NVIDIA AI Achieves Breakthrough Using Limited Training Data

Article By : Sally Ward-Foxton

Nvidia AI research uses computer vision technique to train StyleGAN2 to create high-quality synthetic images using 1000 source images, rather than 100,000...

Nvidia AI research uses computer vision technique to train StyleGAN2 to create high-quality synthetic images using 1000 source images, rather than 100,000…

At NeurIPS, Nvidia AI presented a new method for creating high-quality synthetic images using a generative adversarial network (GAN) trained on 1500 source images. The neural network, StyleGAN2, usually requires a training data set of tens or hundreds of thousands of images to produce high-quality synthetic pictures.

Nvidia AI synthetic art
Synthetic art created from 1500 pictures of faces from the Metropolitan Museum of Art’s collection (Image: Nvidia)

Nvidia’s AI research used a dataset of 1500 images of faces from the Metropolitan Museum of Art to create new images that emulate artworks in the Museum’s collection. While this breakthrough could be used to recreate the style of rare works and create new art inspired by historical portraits, there are wider implications for medical imaging AI.

A key problem facing medical AI models is the lack of available training data due to privacy concerns, but especially for rare diseases where 100,000 images of a certain type of illness might not even exist. Nvidia’s technique could be used to generate synthetic medical scan images of rare diseases based on the few real images that exist. This synthetic data could then be used as a dataset for training AI models to detect that disease.

Outside of the medical field, the same method can be used for any problem where huge quantities of AI training data in the form of images are difficult to obtain, or don’t exist. Nvidia hopes this new technique will accelerate AI research in areas where training data is scarce.

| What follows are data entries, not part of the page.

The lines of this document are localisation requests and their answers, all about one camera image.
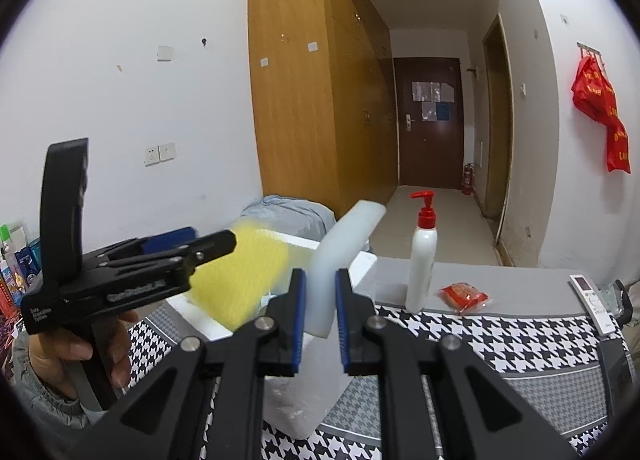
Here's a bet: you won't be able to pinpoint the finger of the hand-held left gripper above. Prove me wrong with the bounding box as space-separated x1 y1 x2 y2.
100 226 198 261
107 230 237 287

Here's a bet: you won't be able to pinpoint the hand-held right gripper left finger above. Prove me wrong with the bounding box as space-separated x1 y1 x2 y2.
67 267 307 460

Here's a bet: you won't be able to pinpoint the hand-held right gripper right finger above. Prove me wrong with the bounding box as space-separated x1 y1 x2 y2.
335 267 581 460

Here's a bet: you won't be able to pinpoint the yellow foam net sleeve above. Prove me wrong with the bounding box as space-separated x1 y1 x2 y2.
190 220 291 333

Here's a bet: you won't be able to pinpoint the white foam box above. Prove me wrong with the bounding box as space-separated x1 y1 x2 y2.
167 233 377 441

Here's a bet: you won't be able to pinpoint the pale blue foam strip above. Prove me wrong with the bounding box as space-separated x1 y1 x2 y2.
305 199 387 340

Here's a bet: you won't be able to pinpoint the person's left forearm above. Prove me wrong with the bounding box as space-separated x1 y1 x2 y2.
10 330 96 426

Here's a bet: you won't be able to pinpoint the person's left hand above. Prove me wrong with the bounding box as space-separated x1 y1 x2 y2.
27 310 138 398

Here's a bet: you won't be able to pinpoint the pile of colourful packages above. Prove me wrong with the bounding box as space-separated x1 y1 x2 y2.
0 223 43 321

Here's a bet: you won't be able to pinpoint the grey blue cloth bundle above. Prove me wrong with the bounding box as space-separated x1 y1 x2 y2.
240 194 337 241

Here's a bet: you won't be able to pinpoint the white pump lotion bottle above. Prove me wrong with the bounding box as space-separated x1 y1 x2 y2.
405 190 438 313

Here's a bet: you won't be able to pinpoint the red snack packet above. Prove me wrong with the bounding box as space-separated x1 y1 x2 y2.
438 281 493 316

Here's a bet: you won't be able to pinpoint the wooden wardrobe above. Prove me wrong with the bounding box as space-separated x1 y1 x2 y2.
247 0 398 221

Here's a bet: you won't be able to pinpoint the houndstooth tablecloth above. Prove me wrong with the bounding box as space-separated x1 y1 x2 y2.
127 255 636 460

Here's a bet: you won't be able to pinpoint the dark brown entrance door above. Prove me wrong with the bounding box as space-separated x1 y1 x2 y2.
392 57 463 189

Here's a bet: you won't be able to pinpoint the wooden side door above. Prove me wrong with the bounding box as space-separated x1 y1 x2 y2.
481 13 515 236

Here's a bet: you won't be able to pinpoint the taped paper notices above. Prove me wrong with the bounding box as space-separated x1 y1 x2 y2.
411 81 456 122

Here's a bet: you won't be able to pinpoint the white remote control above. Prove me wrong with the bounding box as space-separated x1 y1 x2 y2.
569 274 617 337

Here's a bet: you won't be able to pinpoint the clear plastic container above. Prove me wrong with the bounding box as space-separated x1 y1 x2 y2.
600 279 633 326

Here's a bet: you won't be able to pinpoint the black smartphone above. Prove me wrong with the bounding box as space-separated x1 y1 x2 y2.
597 337 638 411

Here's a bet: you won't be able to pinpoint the red hanging bag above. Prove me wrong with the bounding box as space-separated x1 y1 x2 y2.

Generator vs discriminator
Invented in 2014, generative adversarial networks (GANs) have become the number one way to create synthetic images using AI. As the name suggests, the general concept is based on two AI agents (two separate neural networks) which work against each other. The generator network produces synthetic images based on the training data, and the discriminator looks at the images the generator produces and guesses whether they are real or fake. This guess is fed back into the generator in a feedback loop, until the discriminator can no longer tell the difference between an image from the training dataset and a synthetic image produced by the generator. This technique is behind problematic trends such as AI deepfakes, but the scope of applications is potentially huge.

The trouble with GANs is they require huge datasets of training images to produce high-quality results — often in the range of 50,000 to 100,000 images. No problem if you want to create new pictures of pets; the internet is famously not short of pictures of cats. But in applications where source images are limited, GANs can’t be used. If there are too few images in the training dataset, the discriminator can effectively memorize the entire dataset. This prevents it being able to provide useful feedback to the generator, since it rejects all synthetic images as fake (this is called “overfitting”).

Nvidia’s technique to reduce the amount of training data required actually multiplies the amount of data available for training by creating an array of “new” data from each existing image. The idea is based on a method previously used in computer vision, where random transformations or distortions are applied to source images or sections of those images. This rapidly produces a large dataset of flipped, rotated, colored or skewed versions of the original images which can be used to train the GAN.

“You can add noise to them, you can cut out blocks of them, you can slide the image around, you can rotate it, you can mess with the color, you can flip it around like a photographic negative, and so on,” said David Luebke, vice president of graphics research at Nvidia. “You can think of this as a collection of things that you could easily do in photoshop. Now you’ve got a wealth of imagery, you can set it up so that your GAN trains not just on a small set of training data, but on this effectively infinite set of training images that you can create from that small set.”

Nvidia AI adaptive discriminator augmentation
An example of a source image with distortions applied (Image: Nvidia)

The amount of distortion applied to the images is one of the critical factors affecting the quality of the outcome. Not enough distortion, and the GAN succumbs to overfitting. Too much distortion, and the distortions start creeping into the synthesized images. Nvidia’s researchers developed a technique they call adaptive discriminator augmentation (ADA), which optimizes the amount of distortion introduced into the data to avoid overfitting and produce high quality synthetic images.

“We need to apply augmentation adaptively; it turns out we need to change how much augmentation we apply adaptively over the course of a training regimen,” Luebke said. “That’s why we call it adaptive discriminator augmentation. We’re adaptively choosing how much distortion we’re doing, and the probability of a distortion in the images that we’re showing to the discriminator.”

Overall, Luebke hopes this new technique will help to build AI models that detect rare medical conditions, where hundreds of thousands of images don’t exist.

“In situations like this, we think there’s great potential for this technique to improve things,” he said. “The upshot is that we can train high quality GANs on an order of magnitude or less data and still get very good results.”